We presented a model-based clustering method to analyze molecular sequences, described a subset bootstrap scheme to evaluate a certainty of the clusters, and showed an intuitive way using 3D visualization to examine clusters. We applied the above approach to analyze influenza viral hemagglutinin (HA) sequences. Nine clusters were estimated for high pathogenic H5N1 avian influenza, which agree with previous findings. The certainty for a given sequence that can be correctly assigned to a cluster was all 1.0 whereas the certainty for a given cluster was also very high (0.92-1.0), with an overall clustering certainty of 0.95. For influenza A H7 viruses, ten HA clusters were estimated and the vast majority of sequences could be assigned to a cluster with a certainty of more than 0.99. The certainties for clusters, however, varied from 0.40 to 0.98; such certainty variation is likely attributed to the heterogeneity of sequence data in different clusters. In both cases, the certainty values estimated using the subset bootstrap method are all higher than those calculated based upon the standard bootstrap method, suggesting our bootstrap scheme is applicable for the estimation of clustering certainty.

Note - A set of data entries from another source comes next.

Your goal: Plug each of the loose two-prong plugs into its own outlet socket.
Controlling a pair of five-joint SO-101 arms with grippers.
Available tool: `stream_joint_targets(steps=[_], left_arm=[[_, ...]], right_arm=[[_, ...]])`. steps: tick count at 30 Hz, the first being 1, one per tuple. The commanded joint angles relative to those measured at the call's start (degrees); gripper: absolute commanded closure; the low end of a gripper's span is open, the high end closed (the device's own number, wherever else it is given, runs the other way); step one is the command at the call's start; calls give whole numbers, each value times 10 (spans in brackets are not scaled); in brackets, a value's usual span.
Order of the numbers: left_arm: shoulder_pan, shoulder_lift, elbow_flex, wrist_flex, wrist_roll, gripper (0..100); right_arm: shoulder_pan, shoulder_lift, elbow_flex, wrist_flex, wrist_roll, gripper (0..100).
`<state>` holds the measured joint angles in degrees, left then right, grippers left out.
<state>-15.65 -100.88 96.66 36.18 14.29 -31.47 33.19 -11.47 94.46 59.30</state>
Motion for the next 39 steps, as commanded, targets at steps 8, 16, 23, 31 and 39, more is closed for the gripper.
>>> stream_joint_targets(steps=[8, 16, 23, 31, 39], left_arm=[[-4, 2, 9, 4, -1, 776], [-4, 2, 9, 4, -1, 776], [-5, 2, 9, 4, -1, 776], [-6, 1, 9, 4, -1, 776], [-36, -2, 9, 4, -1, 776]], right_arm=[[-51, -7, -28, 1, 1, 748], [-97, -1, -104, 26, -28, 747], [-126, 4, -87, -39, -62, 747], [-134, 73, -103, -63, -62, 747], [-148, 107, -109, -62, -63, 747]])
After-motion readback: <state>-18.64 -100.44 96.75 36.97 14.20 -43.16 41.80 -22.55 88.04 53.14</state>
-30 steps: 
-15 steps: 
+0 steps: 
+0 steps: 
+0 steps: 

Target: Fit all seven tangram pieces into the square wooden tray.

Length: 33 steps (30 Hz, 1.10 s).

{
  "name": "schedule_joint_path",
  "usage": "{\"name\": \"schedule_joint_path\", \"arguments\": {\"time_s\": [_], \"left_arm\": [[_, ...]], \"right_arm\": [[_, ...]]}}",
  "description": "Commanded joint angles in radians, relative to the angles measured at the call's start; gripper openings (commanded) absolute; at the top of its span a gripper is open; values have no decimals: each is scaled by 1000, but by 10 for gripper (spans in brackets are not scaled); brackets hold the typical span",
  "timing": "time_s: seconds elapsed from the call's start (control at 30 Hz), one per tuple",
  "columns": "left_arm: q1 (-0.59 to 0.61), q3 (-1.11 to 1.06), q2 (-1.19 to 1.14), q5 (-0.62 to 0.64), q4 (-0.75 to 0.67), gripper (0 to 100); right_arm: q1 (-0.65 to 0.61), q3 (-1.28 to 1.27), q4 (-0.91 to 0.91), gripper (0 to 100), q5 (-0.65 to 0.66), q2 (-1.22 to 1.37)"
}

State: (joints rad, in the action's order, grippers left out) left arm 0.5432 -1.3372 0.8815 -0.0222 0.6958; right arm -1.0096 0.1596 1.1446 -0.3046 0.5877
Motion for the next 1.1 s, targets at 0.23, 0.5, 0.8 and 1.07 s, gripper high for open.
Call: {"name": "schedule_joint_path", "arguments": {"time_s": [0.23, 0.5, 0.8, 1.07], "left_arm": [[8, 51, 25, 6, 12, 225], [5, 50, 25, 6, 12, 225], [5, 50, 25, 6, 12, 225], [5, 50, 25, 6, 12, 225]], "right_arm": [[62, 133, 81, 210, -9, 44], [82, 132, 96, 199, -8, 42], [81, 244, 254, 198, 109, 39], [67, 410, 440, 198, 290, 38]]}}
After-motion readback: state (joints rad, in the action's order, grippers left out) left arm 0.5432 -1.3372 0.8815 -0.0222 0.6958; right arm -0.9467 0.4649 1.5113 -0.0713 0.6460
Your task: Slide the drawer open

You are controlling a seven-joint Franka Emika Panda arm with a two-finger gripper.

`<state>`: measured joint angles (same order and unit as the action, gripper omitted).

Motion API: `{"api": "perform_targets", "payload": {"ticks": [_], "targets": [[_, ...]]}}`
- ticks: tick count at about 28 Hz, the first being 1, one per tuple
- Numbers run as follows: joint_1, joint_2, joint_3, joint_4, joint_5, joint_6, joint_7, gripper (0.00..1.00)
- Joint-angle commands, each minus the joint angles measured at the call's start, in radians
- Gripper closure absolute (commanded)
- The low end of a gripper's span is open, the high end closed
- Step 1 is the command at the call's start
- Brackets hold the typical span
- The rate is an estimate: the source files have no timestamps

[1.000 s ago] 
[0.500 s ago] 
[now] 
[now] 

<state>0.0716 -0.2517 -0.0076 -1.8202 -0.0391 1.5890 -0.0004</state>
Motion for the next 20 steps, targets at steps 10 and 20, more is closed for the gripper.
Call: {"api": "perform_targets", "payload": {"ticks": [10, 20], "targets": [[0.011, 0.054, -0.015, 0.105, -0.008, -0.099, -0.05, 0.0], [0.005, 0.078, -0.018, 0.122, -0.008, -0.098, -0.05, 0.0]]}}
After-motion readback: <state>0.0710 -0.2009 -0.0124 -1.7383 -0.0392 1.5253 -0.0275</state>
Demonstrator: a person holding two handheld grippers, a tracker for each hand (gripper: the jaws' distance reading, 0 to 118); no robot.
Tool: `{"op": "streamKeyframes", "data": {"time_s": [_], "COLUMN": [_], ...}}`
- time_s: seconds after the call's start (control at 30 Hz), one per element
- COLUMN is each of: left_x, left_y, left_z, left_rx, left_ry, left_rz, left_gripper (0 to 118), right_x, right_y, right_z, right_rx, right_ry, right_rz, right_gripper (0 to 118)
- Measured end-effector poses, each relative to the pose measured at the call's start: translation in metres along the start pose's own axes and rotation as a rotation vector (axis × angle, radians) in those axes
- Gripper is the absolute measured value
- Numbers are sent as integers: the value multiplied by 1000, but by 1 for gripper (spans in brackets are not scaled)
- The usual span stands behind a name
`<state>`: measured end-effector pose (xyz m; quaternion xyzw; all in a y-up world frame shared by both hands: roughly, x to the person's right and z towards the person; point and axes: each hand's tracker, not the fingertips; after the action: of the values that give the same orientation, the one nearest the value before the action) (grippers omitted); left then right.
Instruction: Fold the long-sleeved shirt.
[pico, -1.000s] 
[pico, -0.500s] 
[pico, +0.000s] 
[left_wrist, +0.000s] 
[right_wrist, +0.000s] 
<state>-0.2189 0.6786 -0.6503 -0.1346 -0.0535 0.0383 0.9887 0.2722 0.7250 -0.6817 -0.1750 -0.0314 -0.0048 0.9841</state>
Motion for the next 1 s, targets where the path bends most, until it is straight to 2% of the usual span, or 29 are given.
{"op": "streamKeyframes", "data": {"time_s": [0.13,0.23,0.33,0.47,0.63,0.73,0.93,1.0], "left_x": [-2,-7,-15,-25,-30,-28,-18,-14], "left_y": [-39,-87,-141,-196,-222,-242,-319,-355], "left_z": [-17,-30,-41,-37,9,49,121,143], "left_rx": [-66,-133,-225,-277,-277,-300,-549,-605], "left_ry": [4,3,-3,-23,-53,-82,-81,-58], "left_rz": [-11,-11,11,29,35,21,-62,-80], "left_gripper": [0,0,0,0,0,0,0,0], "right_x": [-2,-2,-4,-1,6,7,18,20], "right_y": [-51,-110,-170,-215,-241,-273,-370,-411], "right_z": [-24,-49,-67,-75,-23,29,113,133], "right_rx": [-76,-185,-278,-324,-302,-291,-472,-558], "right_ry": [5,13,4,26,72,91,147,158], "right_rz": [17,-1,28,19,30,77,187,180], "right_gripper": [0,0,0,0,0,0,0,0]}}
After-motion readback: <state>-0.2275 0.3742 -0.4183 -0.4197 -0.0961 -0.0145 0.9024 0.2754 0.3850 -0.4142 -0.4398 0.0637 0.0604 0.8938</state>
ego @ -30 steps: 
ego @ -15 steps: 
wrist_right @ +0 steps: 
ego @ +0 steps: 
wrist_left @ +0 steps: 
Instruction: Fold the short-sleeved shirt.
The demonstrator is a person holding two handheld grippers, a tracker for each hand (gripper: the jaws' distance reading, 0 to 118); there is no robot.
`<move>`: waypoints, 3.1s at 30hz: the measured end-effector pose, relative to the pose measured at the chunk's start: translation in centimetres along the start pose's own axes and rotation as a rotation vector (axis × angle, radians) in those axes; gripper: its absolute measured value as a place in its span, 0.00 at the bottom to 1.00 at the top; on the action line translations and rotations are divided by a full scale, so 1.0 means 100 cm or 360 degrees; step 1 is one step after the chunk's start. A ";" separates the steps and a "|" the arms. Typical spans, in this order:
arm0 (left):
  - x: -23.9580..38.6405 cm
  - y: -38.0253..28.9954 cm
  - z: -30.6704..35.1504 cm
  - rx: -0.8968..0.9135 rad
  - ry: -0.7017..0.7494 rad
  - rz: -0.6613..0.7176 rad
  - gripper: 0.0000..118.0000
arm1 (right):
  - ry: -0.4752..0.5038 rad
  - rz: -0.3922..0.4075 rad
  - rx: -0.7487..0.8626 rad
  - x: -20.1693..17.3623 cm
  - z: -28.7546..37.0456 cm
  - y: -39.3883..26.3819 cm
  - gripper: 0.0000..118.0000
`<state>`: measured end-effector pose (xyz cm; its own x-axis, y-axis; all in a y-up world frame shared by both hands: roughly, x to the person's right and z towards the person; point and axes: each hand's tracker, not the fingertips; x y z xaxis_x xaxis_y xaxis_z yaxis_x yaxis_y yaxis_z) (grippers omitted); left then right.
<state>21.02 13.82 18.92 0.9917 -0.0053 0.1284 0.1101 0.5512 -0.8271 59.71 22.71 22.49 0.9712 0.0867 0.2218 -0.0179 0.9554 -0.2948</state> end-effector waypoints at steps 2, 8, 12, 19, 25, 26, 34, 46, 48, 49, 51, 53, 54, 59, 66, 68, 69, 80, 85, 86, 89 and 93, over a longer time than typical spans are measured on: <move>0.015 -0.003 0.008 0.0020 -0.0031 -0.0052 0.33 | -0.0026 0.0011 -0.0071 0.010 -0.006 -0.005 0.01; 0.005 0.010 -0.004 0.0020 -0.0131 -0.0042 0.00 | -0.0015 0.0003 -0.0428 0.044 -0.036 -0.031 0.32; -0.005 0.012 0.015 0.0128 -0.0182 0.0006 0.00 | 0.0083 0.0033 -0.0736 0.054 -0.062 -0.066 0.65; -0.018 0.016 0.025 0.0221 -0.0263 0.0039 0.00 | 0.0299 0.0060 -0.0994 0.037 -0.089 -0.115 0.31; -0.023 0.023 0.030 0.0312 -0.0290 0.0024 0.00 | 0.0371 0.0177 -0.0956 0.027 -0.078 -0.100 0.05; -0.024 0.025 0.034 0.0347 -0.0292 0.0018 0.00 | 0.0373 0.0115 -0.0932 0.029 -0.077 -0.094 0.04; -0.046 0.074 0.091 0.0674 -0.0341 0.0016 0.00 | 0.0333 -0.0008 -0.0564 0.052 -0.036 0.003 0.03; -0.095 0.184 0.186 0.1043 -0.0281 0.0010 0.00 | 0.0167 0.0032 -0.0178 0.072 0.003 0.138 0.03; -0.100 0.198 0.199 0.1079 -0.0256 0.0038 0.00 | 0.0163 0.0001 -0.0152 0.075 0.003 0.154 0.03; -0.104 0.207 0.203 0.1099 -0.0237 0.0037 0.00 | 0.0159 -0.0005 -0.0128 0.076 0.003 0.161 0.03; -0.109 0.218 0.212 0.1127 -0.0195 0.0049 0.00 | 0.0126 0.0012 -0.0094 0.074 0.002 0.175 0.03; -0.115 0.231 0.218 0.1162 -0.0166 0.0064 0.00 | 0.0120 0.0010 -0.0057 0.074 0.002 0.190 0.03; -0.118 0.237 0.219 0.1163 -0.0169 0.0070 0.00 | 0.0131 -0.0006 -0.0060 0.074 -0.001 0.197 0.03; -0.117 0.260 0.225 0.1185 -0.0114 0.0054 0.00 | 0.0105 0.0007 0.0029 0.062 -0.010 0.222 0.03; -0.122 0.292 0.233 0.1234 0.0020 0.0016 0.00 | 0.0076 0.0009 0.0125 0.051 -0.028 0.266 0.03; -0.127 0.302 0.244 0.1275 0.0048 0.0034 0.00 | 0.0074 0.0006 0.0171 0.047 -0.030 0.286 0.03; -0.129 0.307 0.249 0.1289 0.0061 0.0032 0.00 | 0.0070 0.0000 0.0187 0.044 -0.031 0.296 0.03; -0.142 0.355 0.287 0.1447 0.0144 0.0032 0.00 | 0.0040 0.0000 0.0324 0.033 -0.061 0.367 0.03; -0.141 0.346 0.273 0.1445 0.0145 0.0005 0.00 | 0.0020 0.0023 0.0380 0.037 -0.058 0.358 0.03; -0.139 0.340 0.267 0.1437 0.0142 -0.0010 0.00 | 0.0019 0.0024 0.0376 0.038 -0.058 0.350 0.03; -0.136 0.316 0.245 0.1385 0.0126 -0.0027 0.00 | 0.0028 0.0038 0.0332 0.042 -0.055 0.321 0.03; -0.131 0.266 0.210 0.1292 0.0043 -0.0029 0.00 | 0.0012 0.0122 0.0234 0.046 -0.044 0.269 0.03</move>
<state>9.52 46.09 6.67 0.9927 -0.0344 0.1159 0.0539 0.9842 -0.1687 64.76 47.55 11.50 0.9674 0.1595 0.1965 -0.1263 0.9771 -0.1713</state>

We formulated a clustering analysis approach with the estimation of certainties and 3D visualization of sequence data. We analysed 2 sets of influenza A HA sequences and the results indicate our approach was applicable for clustering analysis of influenza viral sequences.
聚类是分子生物学家用于对同源序列进行分组并研究进化的常用技术。仍然存在一些问题,例如如何准确地对分子序列进行聚类,特别是如何评估聚类结果的确定性。
我们提出了一种基于模型的聚类方法来分析分子序列,描述了一种子集重抽样方案来评估聚类的确定性,并展示了一种使用三维可视化来检查聚类的直观方法。我们应用上述方法分析了流感病毒血凝素(HA)序列。对于高致病性H5N1禽流感,估计有九个聚类,这与先前的发现一致。给定序列能够正确分配到一个聚类的确定性均为1.0,而给定聚类的确定性也非常高(0.92 - 1.0),总体聚类确定性为0.95。对于甲型H7流感病毒,估计有十个HA聚类并且绝大多数序列能够以超过0.99的确定性分配到一个聚类中。然而,聚类的确定性在0.40至0.98之间变化;这种确定性的变化可能归因于不同聚类中序列数据的异质性。在这两种情况下,使用子集重抽样方法估计的确定性值均高于基于标准重抽样方法计算的值,表明我们的重抽样方案适用于聚类确定性的估计。
我们制定了一种带有确定性估计和序列数据三维可视化的聚类分析方法。我们分析了两组甲型流感HA序列,结果表明我们的方法适用于流感病毒序列的聚类分析。